II Corinthians 8:1 And now, brothers and sisters, we want you to know about the grace that God has given the Macedonian churches. 2 In the midst of a very severe trial, their overflowing joy and their extreme poverty welled up in rich generosity. 3 For I testify that they gave as much as they were able, and even beyond their ability. Entirely on their own, 4 they urgently pleaded with us for the privilege of sharing in this service to the Lord’s people. 5 And they exceeded our expectations: They gave themselves first of all to the Lord, and then by the will of God also to us.

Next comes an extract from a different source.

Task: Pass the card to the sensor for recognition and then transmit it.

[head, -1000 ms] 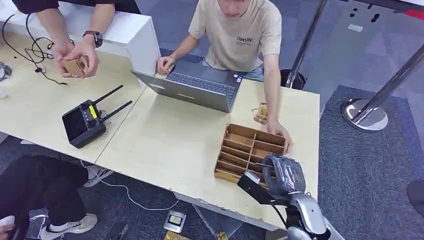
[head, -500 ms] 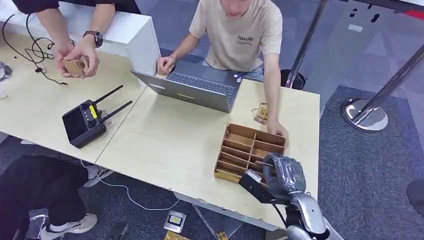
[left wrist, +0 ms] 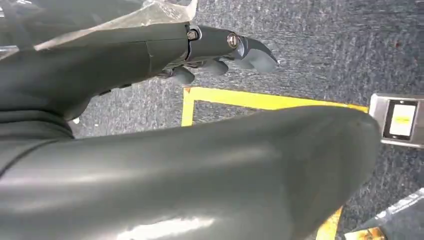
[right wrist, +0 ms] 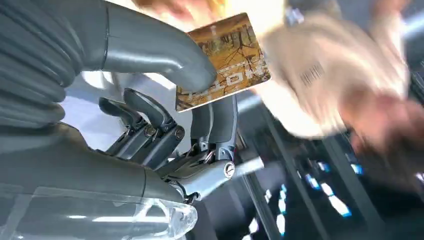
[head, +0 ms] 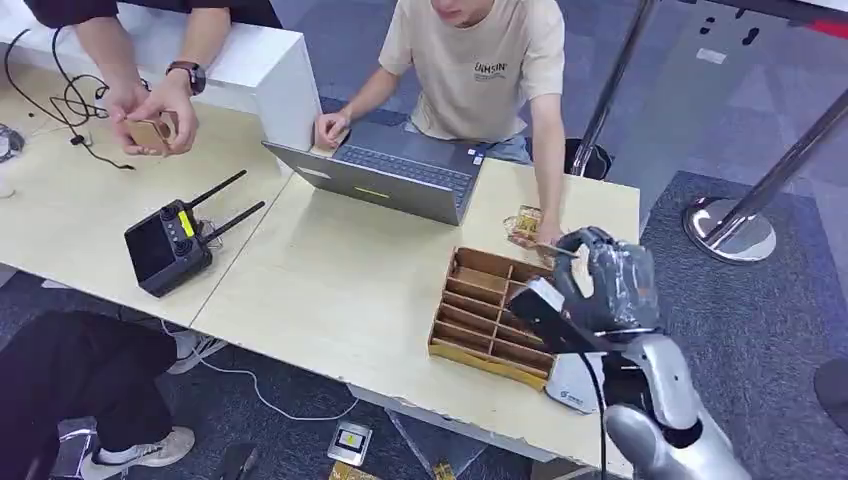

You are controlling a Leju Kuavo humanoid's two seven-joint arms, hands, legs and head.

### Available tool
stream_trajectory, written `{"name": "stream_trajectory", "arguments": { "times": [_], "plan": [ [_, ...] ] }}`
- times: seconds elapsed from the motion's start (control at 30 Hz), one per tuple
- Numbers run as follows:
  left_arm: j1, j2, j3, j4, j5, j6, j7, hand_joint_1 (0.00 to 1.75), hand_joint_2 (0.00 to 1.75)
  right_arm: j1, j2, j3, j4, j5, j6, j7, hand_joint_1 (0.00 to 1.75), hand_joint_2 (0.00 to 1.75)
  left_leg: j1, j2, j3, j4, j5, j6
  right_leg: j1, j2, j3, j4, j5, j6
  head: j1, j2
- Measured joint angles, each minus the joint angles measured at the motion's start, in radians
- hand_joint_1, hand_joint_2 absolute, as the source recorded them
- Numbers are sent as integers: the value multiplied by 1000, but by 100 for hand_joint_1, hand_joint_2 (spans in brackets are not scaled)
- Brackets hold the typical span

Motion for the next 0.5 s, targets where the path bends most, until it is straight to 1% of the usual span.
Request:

Paul’s words about gifts brought this “gifting” process to mind: * Choosing, * Presenting, * Receiving.  

* Choosing: God chose a part of himself, Jesus Christ, to be his gift to us and for our celebration.  

* Presenting: God chose to present himself to us in a surprise package for an unusual reason.   A baby is a far more intimate gift than the might be expected from the supreme ruler of the universe.  God chose intimacy not intimidation and possibilities not preconceived ideas as his preparation for us to receive.  

* Receiving: God chose and presented his gift. Now all that’s left is opening that surprise package filled with growth, change, nurture, grace and His own will for us to give ourselves back to him. The gift has been successfully delivered.  Open it and follow the example of the church at Macedonia to keep the gift going. “They gave themselves first of all to the Lord, and then by the will of God also to us.”